All of the data below should be output exactly as given.

---------- EXERCISE DATA

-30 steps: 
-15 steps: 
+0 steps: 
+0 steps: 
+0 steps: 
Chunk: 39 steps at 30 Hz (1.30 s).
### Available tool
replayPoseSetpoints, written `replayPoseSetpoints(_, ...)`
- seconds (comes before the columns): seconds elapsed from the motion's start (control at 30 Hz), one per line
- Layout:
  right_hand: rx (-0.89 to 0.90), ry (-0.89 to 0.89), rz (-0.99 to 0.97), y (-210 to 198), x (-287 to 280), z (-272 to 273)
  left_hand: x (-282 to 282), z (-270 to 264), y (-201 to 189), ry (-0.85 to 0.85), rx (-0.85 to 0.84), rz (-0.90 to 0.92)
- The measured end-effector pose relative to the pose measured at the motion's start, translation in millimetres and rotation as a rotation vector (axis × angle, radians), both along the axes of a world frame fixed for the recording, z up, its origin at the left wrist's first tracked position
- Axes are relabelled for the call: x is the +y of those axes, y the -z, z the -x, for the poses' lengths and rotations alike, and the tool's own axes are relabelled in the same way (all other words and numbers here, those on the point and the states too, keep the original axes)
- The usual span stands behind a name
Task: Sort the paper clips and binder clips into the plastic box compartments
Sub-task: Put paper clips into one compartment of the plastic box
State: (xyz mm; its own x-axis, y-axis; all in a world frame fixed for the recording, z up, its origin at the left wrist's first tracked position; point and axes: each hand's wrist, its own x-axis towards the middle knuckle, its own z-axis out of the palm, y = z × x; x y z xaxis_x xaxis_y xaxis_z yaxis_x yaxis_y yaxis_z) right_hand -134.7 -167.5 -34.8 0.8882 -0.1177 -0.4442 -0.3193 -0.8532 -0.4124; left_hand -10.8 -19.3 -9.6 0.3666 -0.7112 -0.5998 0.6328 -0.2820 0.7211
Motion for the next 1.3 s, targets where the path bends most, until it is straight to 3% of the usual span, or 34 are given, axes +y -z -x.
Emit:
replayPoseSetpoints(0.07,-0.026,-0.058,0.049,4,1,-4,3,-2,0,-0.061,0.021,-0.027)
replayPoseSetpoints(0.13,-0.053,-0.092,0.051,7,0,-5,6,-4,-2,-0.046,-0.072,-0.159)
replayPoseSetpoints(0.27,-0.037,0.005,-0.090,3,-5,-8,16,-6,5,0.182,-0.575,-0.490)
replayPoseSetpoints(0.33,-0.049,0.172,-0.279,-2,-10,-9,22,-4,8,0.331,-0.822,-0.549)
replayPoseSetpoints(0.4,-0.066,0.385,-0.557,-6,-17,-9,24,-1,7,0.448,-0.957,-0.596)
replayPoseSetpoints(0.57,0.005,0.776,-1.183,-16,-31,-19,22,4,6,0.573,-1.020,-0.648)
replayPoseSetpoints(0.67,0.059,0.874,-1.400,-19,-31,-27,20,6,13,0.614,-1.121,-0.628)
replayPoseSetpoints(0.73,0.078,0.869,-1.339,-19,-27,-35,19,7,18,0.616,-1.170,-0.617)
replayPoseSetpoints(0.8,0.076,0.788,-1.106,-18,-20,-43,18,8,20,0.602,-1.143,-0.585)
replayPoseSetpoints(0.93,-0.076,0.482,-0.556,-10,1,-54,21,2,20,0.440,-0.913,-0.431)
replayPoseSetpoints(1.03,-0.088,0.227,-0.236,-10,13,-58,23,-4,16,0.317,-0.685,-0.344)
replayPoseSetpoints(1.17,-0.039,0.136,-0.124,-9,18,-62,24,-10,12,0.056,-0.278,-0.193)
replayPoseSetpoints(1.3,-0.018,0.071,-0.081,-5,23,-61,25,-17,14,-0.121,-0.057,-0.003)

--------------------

_OUTPUT OF THE EXERCISE_
-30 steps: 
-15 steps: 
+0 steps: 
+0 steps: 
+0 steps: 
Chunk: 39 steps at 30 Hz (1.30 s).
### Available tool
replayPoseSetpoints, written `replayPoseSetpoints(_, ...)`
- seconds (comes before the columns): seconds elapsed from the motion's start (control at 30 Hz), one per line
- Layout:
  right_hand: rx (-0.89 to 0.90), ry (-0.89 to 0.89), rz (-0.99 to 0.97), y (-210 to 198), x (-287 to 280), z (-272 to 273)
  left_hand: x (-282 to 282), z (-270 to 264), y (-201 to 189), ry (-0.85 to 0.85), rx (-0.85 to 0.84), rz (-0.90 to 0.92)
- The measured end-effector pose relative to the pose measured at the motion's start, translation in millimetres and rotation as a rotation vector (axis × angle, radians), both along the axes of a world frame fixed for the recording, z up, its origin at the left wrist's first tracked position
- Axes are relabelled for the call: x is the +y of those axes, y the -z, z the -x, for the poses' lengths and rotations alike, and the tool's own axes are relabelled in the same way (all other words and numbers here, those on the point and the states too, keep the original axes)
- The usual span stands behind a name
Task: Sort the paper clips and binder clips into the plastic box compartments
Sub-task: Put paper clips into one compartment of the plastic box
State: (xyz mm; its own x-axis, y-axis; all in a world frame fixed for the recording, z up, its origin at the left wrist's first tracked position; point and axes: each hand's wrist, its own x-axis towards the middle knuckle, its own z-axis out of the palm, y = z × x; x y z xaxis_x xaxis_y xaxis_z yaxis_x yaxis_y yaxis_z) right_hand -134.7 -167.5 -34.8 0.8882 -0.1177 -0.4442 -0.3193 -0.8532 -0.4124; left_hand -10.8 -19.3 -9.6 0.3666 -0.7112 -0.5998 0.6328 -0.2820 0.7211
Motion for the next 1.3 s, targets where the path bends most, until it is straight to 3% of the usual span, or 34 are given, axes +y -z -x.
Emit:
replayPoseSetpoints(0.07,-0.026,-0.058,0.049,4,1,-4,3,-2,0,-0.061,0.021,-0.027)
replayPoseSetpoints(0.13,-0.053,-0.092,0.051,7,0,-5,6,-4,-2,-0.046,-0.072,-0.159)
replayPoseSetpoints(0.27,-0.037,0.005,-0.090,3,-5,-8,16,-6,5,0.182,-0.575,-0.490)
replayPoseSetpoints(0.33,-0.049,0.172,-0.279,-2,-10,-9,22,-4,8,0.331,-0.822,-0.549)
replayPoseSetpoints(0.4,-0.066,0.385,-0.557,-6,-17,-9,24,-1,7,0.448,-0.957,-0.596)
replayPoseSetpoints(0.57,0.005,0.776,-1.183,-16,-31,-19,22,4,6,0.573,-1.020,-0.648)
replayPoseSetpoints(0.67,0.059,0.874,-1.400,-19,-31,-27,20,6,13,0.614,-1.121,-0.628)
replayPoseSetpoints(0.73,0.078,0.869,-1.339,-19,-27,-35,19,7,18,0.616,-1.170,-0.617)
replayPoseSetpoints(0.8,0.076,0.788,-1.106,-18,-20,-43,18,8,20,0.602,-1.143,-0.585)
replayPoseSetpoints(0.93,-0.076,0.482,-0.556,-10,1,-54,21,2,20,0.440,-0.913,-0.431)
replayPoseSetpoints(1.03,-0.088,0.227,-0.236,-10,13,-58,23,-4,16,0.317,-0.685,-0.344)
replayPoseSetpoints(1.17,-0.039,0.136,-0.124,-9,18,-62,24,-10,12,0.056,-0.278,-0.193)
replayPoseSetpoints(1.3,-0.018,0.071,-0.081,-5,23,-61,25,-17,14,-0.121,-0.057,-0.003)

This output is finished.